A total of 369 children with myocarditis or cardiomyopathy underwent ECMO cannulation with left atrial decompression from January 1, 2000-December 31, 2021. Overall, 176 had a diagnosis of cardiomyopathy (48%) and 193 had myocarditis (52%). Sixty-five percent underwent BAS (n = 241) versus left atrial drainage/Impella® (n = 128) for LA decompression. Eight patients had an Impella® placed (1 initially had a BAS and is included in the BAS group, the other 7 are included in the LA drainage group). Three patients had a BAS and subsequent LA cannula placed and are included in the BAS group. An additional analysis excluding Impella® patients and those who had an initial BAS and then transitioned to active LA drainage was performed with no difference in outcomes. There were no significant differences between groups with regards to patient demographics (Table 1). Center volume for each method based on era as defined above is displayed in Table 1. There were a greater number of cases at high volume institutions in the BAS group compared to the LA drainage group (p < .001) [Table 1].

Table 1.

Demographics and patient characteristics. Values reported as median (IQR) or n (%) as appropriate. BAS, balloon atrial septostomy, MAP, mean airway pressure (mmHg).

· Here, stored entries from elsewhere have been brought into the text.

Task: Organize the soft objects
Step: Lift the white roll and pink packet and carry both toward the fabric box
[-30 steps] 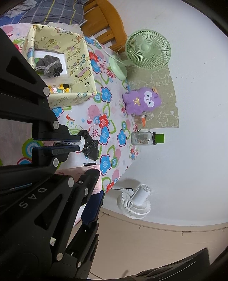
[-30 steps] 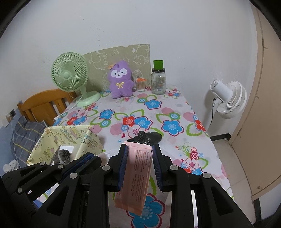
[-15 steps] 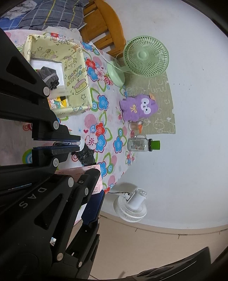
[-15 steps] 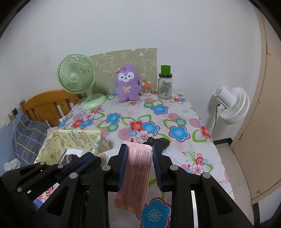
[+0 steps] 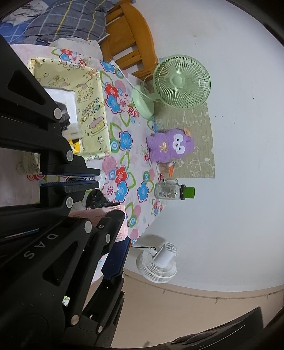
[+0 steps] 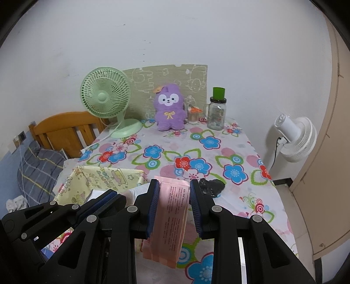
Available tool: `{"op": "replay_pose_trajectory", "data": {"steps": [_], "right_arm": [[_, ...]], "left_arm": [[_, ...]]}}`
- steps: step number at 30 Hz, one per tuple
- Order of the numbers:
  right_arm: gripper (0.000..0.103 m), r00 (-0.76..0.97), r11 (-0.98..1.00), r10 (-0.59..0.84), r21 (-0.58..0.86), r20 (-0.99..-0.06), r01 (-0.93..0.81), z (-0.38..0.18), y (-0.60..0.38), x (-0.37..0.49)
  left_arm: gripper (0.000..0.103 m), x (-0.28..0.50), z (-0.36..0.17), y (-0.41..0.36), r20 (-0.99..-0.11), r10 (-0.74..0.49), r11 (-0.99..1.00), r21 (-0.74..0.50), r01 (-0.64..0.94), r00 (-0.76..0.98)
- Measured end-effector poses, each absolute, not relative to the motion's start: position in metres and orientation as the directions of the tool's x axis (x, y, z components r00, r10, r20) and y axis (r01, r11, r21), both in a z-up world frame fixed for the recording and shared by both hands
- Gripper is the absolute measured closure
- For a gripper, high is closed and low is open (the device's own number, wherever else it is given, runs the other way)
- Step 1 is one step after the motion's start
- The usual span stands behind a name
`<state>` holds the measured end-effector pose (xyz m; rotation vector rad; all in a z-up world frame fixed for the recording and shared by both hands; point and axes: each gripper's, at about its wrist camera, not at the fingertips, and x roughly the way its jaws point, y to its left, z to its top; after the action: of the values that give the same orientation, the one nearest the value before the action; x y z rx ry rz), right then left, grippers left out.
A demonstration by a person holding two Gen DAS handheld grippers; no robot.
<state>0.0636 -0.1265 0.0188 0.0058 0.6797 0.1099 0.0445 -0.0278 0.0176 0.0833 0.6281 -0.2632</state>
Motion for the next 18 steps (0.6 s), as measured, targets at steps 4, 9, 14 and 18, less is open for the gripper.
{"op": "replay_pose_trajectory", "data": {"steps": [4,9,14,18], "right_arm": [[0.072,0.773,0.993,0.111,0.038,-0.625,-0.112,0.021,-0.116,0.066],[0.072,0.769,0.991,0.124,0.038,-0.627,-0.129,0.021,-0.102,0.07],[0.072,0.766,0.989,0.136,0.035,-0.628,-0.147,0.021,-0.087,0.074],[0.072,0.76,0.987,0.142,0.03,-0.634,-0.16,0.02,-0.076,0.077]], "left_arm": [[0.102,0.046,0.018,-0.018,-0.587,-0.211,0.967,-0.006,0.256,0.782],[0.102,0.048,0.018,-0.005,-0.588,-0.197,0.971,-0.006,0.24,0.785],[0.102,0.05,0.017,0.008,-0.587,-0.186,0.975,-0.011,0.221,0.788],[0.102,0.052,0.015,0.019,-0.591,-0.18,0.978,-0.018,0.209,0.786]]}}
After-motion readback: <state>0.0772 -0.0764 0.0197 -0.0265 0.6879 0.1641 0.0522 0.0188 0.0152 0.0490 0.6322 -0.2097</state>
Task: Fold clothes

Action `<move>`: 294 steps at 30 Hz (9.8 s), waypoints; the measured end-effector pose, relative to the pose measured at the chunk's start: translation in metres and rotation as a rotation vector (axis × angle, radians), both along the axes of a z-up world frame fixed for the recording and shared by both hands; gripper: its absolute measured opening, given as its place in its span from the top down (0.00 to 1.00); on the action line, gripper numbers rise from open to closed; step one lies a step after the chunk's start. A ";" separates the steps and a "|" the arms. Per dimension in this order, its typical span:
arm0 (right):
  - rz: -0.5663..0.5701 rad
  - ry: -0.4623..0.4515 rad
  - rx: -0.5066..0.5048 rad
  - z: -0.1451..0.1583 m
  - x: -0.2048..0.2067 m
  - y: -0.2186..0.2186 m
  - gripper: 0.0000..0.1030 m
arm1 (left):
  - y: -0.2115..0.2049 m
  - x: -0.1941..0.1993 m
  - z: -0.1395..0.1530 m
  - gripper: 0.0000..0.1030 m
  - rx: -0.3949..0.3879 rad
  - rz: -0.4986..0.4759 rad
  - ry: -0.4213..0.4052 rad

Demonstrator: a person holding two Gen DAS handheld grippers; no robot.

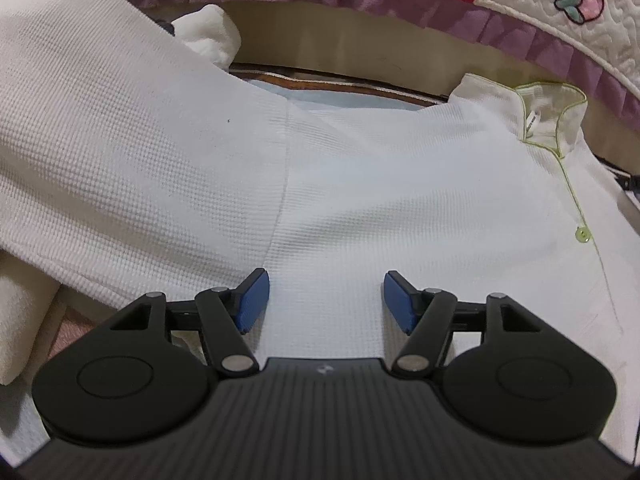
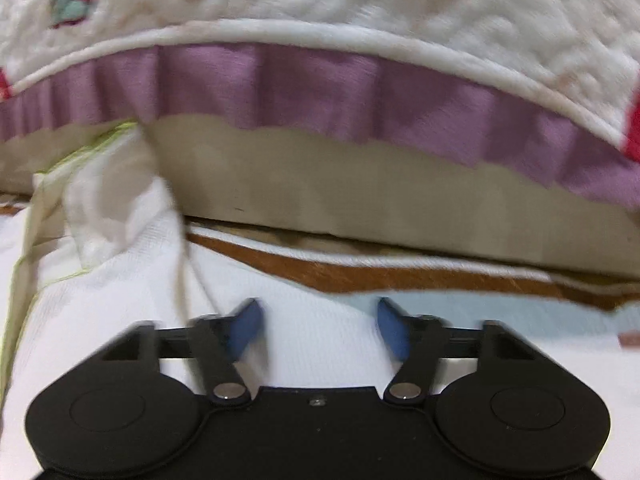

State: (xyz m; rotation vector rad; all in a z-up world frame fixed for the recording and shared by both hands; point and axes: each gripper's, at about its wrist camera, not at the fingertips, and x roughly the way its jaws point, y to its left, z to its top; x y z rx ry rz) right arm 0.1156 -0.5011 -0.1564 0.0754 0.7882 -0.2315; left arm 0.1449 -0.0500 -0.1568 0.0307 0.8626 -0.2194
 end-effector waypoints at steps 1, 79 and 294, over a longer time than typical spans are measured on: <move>0.034 0.005 -0.014 0.002 0.002 0.003 0.98 | 0.000 0.000 0.000 0.39 -0.001 0.000 0.000; -0.579 -0.014 0.172 0.014 -0.187 -0.055 0.54 | 0.047 0.012 0.018 0.39 -0.029 0.125 0.120; -0.957 -0.246 0.316 0.004 -0.318 -0.228 0.47 | -0.045 -0.066 0.018 0.51 -0.110 -0.269 0.042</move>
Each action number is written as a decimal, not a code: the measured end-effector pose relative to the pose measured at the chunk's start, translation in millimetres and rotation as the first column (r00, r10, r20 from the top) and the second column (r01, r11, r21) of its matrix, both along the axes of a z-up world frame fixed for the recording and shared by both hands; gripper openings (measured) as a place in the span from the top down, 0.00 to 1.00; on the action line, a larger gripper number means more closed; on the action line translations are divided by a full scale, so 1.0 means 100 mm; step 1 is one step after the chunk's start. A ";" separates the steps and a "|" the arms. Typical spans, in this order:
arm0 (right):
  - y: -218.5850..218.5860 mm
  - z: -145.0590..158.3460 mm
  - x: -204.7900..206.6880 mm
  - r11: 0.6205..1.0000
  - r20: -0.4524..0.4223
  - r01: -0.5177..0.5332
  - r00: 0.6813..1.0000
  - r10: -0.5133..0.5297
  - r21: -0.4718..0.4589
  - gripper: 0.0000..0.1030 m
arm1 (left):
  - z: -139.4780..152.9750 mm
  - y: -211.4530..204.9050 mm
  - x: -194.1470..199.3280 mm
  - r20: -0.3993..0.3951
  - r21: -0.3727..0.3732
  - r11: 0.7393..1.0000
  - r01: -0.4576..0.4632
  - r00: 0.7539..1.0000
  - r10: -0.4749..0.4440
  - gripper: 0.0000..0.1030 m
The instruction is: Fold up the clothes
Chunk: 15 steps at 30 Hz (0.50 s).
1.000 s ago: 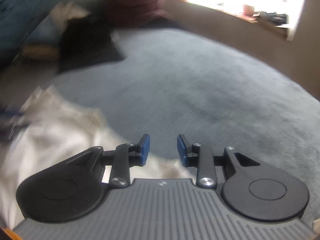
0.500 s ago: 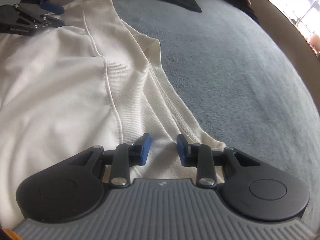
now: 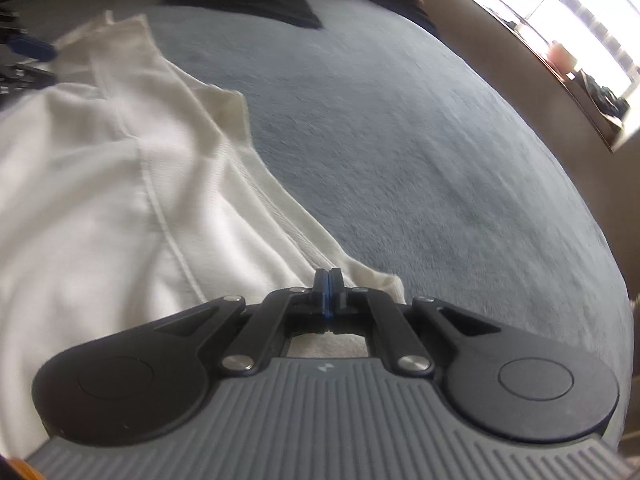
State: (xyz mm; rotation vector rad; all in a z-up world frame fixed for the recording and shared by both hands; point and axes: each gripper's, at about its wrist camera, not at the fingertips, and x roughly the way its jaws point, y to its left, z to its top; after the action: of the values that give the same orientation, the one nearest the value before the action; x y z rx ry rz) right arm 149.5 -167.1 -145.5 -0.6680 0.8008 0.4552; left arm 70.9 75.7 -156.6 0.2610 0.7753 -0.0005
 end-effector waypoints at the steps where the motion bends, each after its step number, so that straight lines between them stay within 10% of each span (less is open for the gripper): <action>1: -0.02 -0.01 0.02 1.000 -0.005 0.014 1.000 -0.014 0.020 1.00 | 0.00 0.00 0.00 0.000 0.000 1.000 0.000 1.000 0.000 0.64; 9: -0.05 0.25 -0.03 0.976 -0.075 -0.090 0.991 0.107 0.199 0.78 | 0.00 -0.03 0.00 -0.001 0.015 1.000 -0.005 1.000 0.005 0.64; 15: 0.15 -0.02 -0.04 0.985 -0.120 -0.143 0.981 0.154 0.092 0.79 | 0.00 -0.03 0.00 0.000 0.017 1.000 -0.004 1.000 0.004 0.64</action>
State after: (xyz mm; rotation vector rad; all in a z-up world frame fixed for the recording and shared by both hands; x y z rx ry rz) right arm 145.8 -152.5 -147.0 -0.6283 0.8503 0.6691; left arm 70.5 72.8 -157.0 0.2756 0.7757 0.0100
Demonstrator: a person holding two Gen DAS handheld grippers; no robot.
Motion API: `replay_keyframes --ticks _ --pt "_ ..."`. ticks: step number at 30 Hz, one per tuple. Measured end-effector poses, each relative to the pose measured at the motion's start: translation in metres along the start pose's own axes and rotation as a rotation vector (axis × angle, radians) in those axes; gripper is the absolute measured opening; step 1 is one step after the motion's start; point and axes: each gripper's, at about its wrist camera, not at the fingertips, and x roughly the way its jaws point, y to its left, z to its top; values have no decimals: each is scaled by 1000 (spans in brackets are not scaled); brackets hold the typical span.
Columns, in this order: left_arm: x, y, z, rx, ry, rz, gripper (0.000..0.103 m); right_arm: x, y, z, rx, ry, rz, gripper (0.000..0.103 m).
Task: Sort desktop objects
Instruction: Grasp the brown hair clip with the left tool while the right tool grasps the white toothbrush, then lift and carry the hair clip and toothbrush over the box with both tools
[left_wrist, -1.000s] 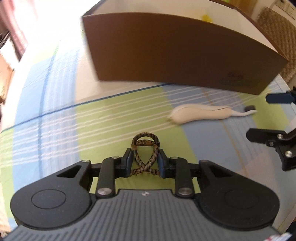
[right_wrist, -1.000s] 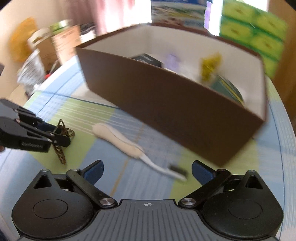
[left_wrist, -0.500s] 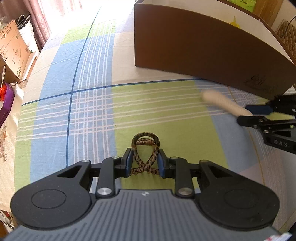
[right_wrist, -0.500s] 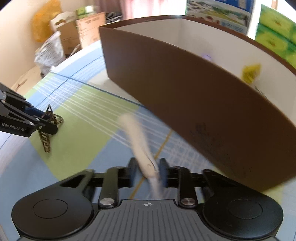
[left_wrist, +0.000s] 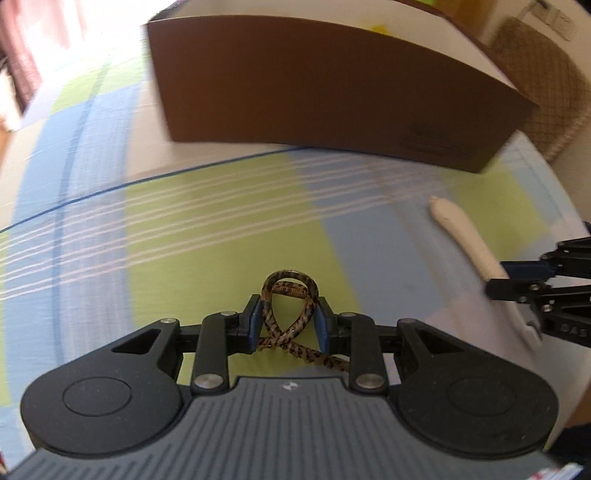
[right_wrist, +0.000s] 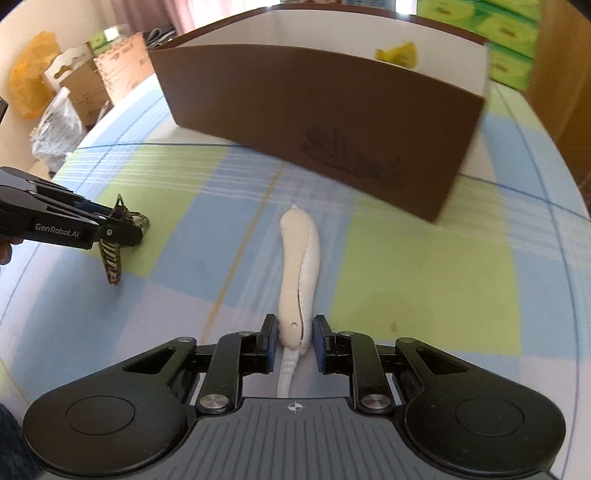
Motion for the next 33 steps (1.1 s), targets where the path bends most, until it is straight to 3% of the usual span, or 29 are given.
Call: replay_keyframes --ticks 2,4,6,8,17,19,21,24,30,33 --pt "3 -10 -2 31 2 -25 25 -4 -1 -5 17 -5 -8 19" --pt "4 -15 -3 41 3 -28 31 -5 -1 -7 26 -11 -10 29" --pt "5 -16 -3 36 5 -32 32 -4 -1 -6 43 -17 -36 56" --pt "6 -15 -2 38 9 -25 33 -1 0 -6 37 -31 -46 57" --pt "1 -16 -11 63 0 5 35 15 6 6 -58 -72 -64 56" --pt "0 -18 -12 72 -3 11 35 18 8 8 -74 -78 -58 50" --pt "1 -20 -13 81 -7 18 35 19 10 9 -88 -80 -47 35" --pt "1 -21 -15 94 -16 24 35 19 15 8 -104 -83 -43 27" --pt "-1 -20 -19 93 -35 42 23 15 17 4 -104 -66 -40 18" --pt "-1 -19 -20 93 -33 38 23 12 19 2 -98 -57 -37 18"
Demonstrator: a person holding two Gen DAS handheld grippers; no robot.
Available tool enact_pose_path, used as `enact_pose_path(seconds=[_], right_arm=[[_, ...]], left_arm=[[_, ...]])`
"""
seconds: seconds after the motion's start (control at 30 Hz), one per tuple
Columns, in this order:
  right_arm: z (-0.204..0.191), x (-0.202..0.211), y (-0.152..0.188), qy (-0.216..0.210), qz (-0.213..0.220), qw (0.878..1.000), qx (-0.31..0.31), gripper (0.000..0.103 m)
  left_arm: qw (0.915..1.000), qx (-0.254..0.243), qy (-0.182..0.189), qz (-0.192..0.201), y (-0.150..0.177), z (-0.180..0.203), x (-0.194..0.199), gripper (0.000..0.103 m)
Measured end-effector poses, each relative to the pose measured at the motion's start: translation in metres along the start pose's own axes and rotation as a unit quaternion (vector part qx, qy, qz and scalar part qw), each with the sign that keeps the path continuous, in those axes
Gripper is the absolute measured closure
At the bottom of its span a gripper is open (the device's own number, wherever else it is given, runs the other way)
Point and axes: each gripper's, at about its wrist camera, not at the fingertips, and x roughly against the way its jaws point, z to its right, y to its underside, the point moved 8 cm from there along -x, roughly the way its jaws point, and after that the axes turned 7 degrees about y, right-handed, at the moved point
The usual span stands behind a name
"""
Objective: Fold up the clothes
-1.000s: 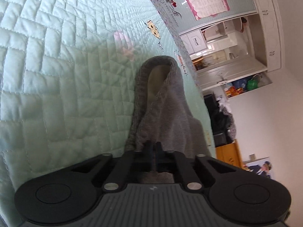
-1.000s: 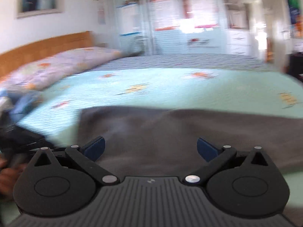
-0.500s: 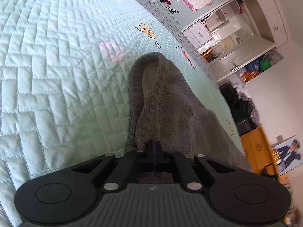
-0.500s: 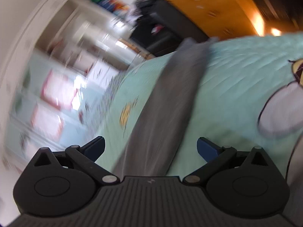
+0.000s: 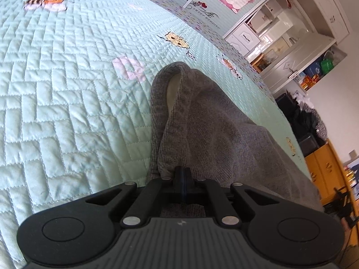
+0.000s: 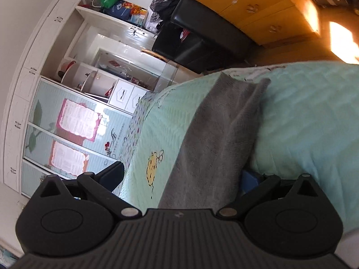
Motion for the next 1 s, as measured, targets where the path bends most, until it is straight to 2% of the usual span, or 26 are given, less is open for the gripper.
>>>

	BAS (n = 241)	Left atrial drainage (n = 128)	p-value
Age (yr)	2.1 (0.6-11.1)	3.5 (0.7-11.6)	0.362
Weight (kg)	13 (8-40)	17 (8-38)	0.214
Male sex	120 (50%)	71 (56%)	0.333
Race/ethnicity
Asian	27 (11%)	17 (13%)	0.543
Black	49 (20%)	18 (14%)
Hispanic	33 (14%)	22 (17%)
White	111 (46%)	62 (48%)
Diagnosis
Cardiomyopathy	109 (45%)	67 (52%)	0.233
Myocarditis	132 (55%)	61 (48%)	0.233
Physiologic parameters
Pre-ECMO pH	7.28 (7.18-7.38)	7.29 (7.20-7.37)	0.658
Pre-ECMO MAP	13 (10-16)	12 (10-15)	0.242
Pre-ECMO cardiac arrest	81 (34%)	47 (37%)	0.670
Year of ECMO
2000-2007	27 (11%)	27 (21%)	0.033
2008-2015	87 (36%)	38 (30%)
2016-2021	127 (53%)	63 (49%)
Program ECMO volume*
Low (1 case)	2 (1%)	4 (3%)	0.001
Medium (2-11 cases)	34 (14%)	35 (27%)
High (> 12 cases)	205 (85%)	89 (70%)

Bolded p-values are statistically significant, defined as p < 0.05.

*Program ECMO volume by total ECMO cases (all patients) during study period.

Median time to BAS was 17 h (IQR 6-33). We were unable to determine time to LA drainage based on the dataset available. 89% of those in the BAS group were peripherally cannulated onto ECMO, compared to only 3% in the LA drainage group (p < .001). Median ECMO duration in the BAS group was 7.3 days, IQR 5.1-10.7, compared to LA drainage, which was 6.4 days, IQR 3.3-10.1 (p = .05). On univariate analysis, cardiac complications were more likely to occur in the BAS group compared to the LA drainage group (25% vs 12%; p = .003), whereas mortality was associated with the LA drainage group versus the BAS group (40% vs 19%; p < .001) [Table 2]. Pulmonary hemorrhage occurred in 7% of children in the BAS group compared to 2% in the LA drainage group, p = .08 (Table 2).

Table 2.

Details of ECMO run. Values reported as median (IQR) or n (%) as appropriate. ECPR, extracorporeal cardiopulmonary resuscitation; mean AP, mean airway pressure (mmHg).

	BAS (n = 241)	Left atrial drainage (n = 128)	p-value
Time to intervention (hours)	17 (6-33)*	(not available)	---
Pump flow rates (L/min)
4 h	1.3 (0.7-3.0)	1.6 (0.8-2.9)	0.326
24 h	1.5 (0.8-2.9)	1.8 (0.8-2.0)	0.242
Physiologic parameters at 24 h
pH	7.42 (7.38-7.46)	7.41 (7.37-7.47)	0.538
MAP	12 (11-14)	12 (10-13)	0.141
Peripheral ECMO cannulation	210 (89%)	4 (3%)	< 0.001
Duration of ECMO (days)	7.3 (5.1-10.7)	6.4 (3.3-10.1)	0.055
ECMO complication	175 (73%)	98 (77%)	0.485
Bleeding^a	53 (22%)	49 (38%)	0.001
Pulmonary hemorrhage	17 (7%)	3 (2%)	0.088
Cardiac^b	61 (25%)	15 (12%)	0.003
Hemolytic^c	25 (10%)	10 (8%)	0.540
Mechanical^d	92 (38%)	50 (39%)	0.957
Neurologic^e	28 (12%)	15 (12%)	0.999
Renal^f	86 (36%)	58 (45%)	0.091
Reason for discontinuation
Recovery	160 (69%)	87 (71%)	0.750
VAD/transplant	35 (15%)	15 (12%)
Death/poor prognosis	37 (16%)	21 (17%)
Inpatient mortality	46 (19%)	51 (40%)	< 0.001

Bolded p-values are statistically significant, defined as p < 0.05.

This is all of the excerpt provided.